Personal information
- Full name: Yanis Mbombo Lokwa
- Date of birth: 8 April 1994 (age 32)
- Place of birth: Brussels, Belgium
- Height: 1.80 m (5 ft 11 in)
- Position: Forward

Team information
- Current team: Union Namur

Youth career
- Anderlecht
- RWDM Brussels
- Mechelen

Senior career*
- Years: Team / Apps / (Gls)
- 2013–2017: Standard Liège / 6 / (1)
- 2014–2015: → Auxerre (loan) / 8 / (3)
- 2015: → Sint-Truiden (loan) / 9 / (2)
- 2016–2017: → Sochaux (loan) / 11 / (1)
- 2017: Örebro SK / 4 / (0)
- 2017–2018: Mouscron / 30 / (3)
- 2019–2020: OH Leuven / 25 / (4)
- 2020: Lausanne Ouchy / 1 / (0)
- 2021: Vilafranquense / 6 / (0)
- 2021: Lyon La Duchère / 10 / (3)
- 2022: Virton / 4 / (0)
- 2022: Brașov / 4 / (0)
- 2023: RANS Nusantara / 8 / (2)
- 2023–2025: Virton / 29 / (2)
- 2026: Rodange / 9 / (5)
- 2026–: Union Namur / 2 / (0)

International career
- 2011: Belgium U17 / 1 / (0)
- 2011: Belgium U18 / 3 / (1)
- 2014: Belgium U21 / 2 / (0)

= Yanis Mbombo =

Belgian footballer

Yanis Mbombo Lokwa (born 8 April 1994) is a Belgian professional footballer who plays as a forward for Belgian Division 2 club Union Namur.

==Club career==
Born in Brussels, Mbombo is a youth exponent of Standard Liège.

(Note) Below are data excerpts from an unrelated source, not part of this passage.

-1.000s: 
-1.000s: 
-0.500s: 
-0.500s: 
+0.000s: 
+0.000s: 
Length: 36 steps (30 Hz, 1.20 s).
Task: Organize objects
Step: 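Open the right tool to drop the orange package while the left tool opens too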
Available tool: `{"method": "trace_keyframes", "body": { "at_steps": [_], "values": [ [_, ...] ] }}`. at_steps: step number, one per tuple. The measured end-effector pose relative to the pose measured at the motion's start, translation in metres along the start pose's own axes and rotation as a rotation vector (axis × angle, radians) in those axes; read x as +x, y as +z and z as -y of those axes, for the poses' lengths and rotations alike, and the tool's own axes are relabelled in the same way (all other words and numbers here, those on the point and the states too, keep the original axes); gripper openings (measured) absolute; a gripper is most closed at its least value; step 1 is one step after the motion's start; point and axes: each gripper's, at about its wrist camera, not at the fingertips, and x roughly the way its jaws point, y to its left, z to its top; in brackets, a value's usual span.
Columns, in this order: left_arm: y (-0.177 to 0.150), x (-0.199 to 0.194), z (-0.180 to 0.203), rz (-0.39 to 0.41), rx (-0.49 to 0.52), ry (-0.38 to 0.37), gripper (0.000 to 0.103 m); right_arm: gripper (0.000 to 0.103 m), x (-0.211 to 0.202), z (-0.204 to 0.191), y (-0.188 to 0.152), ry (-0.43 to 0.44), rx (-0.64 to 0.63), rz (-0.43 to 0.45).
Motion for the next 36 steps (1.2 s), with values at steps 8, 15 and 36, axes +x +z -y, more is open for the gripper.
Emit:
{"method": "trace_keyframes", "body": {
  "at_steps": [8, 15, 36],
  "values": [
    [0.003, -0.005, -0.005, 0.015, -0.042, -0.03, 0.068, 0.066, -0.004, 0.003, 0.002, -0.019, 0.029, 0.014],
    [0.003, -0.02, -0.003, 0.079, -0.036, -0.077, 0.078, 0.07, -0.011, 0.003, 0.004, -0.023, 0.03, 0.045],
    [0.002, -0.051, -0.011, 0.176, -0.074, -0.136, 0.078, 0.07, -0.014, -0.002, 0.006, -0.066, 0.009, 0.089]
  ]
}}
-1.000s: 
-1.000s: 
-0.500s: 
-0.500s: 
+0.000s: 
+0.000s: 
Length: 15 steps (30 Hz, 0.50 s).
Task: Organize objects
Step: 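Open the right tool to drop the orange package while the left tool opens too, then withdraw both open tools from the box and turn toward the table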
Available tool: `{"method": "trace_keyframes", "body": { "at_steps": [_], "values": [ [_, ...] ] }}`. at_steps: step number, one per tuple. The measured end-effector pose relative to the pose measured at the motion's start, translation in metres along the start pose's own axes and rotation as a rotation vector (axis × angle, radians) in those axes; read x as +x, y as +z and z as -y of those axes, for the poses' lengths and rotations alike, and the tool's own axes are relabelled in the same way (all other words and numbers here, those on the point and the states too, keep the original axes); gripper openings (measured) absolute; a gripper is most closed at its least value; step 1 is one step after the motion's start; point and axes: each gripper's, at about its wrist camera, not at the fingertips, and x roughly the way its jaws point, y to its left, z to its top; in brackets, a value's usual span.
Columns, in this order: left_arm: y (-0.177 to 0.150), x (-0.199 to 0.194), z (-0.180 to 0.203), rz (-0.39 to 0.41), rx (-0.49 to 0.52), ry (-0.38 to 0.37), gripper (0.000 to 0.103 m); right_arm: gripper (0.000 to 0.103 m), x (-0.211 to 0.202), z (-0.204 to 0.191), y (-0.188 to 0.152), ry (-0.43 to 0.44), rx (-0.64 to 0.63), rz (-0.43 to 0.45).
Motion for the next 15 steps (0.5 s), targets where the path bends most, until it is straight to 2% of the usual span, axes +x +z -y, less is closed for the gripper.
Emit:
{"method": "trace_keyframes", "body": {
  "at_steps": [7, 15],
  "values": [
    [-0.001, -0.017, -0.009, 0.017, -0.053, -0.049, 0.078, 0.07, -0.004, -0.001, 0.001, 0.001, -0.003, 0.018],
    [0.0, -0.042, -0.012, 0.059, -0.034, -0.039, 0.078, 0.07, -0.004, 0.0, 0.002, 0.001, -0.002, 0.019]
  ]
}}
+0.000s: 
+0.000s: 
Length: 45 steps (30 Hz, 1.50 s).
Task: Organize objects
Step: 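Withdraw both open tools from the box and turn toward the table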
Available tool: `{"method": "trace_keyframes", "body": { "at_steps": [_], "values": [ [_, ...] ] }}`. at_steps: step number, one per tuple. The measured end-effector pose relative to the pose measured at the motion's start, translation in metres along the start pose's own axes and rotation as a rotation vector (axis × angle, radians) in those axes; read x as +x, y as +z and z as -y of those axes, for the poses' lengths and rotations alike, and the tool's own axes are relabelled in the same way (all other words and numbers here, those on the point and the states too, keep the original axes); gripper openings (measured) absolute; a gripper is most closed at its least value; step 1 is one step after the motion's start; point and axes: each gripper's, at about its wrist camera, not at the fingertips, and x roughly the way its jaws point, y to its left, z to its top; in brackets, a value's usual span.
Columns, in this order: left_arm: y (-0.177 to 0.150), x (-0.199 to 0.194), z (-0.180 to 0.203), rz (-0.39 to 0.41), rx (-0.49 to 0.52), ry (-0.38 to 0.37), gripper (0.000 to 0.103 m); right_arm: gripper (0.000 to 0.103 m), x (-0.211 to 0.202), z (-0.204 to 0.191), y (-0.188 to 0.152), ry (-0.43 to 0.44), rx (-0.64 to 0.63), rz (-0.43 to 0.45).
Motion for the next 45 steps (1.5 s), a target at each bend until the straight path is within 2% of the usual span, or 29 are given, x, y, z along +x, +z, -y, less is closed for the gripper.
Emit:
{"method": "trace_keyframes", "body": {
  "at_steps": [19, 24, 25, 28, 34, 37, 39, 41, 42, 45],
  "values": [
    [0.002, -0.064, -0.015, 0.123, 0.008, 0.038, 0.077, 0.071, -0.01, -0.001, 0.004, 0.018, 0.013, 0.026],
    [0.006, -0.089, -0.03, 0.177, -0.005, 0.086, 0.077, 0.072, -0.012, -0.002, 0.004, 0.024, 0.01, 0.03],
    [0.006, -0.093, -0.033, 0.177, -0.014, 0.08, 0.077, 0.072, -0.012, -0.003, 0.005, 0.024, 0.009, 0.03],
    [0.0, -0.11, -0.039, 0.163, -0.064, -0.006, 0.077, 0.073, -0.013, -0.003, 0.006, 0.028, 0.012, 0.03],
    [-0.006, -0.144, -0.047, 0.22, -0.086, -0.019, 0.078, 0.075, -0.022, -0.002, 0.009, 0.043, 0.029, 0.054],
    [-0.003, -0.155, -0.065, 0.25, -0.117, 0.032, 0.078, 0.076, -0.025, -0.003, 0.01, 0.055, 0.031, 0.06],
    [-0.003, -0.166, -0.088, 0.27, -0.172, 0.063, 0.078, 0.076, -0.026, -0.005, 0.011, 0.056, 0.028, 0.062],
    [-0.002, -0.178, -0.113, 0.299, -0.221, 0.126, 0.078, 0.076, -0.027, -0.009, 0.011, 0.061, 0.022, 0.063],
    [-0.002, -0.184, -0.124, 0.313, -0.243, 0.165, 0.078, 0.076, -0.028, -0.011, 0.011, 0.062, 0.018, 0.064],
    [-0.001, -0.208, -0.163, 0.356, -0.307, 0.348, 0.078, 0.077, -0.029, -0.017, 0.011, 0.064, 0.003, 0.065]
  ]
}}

He made his professional debut for the club on 12 December 2013 in a UEFA Europa League game against Swedish side IF Elfsborg as a starter. He played the full game and scored the only goal for Standard, losing 3–1.

On 4 January 2022, Mbombo signed for Belgian First Division B side Virton.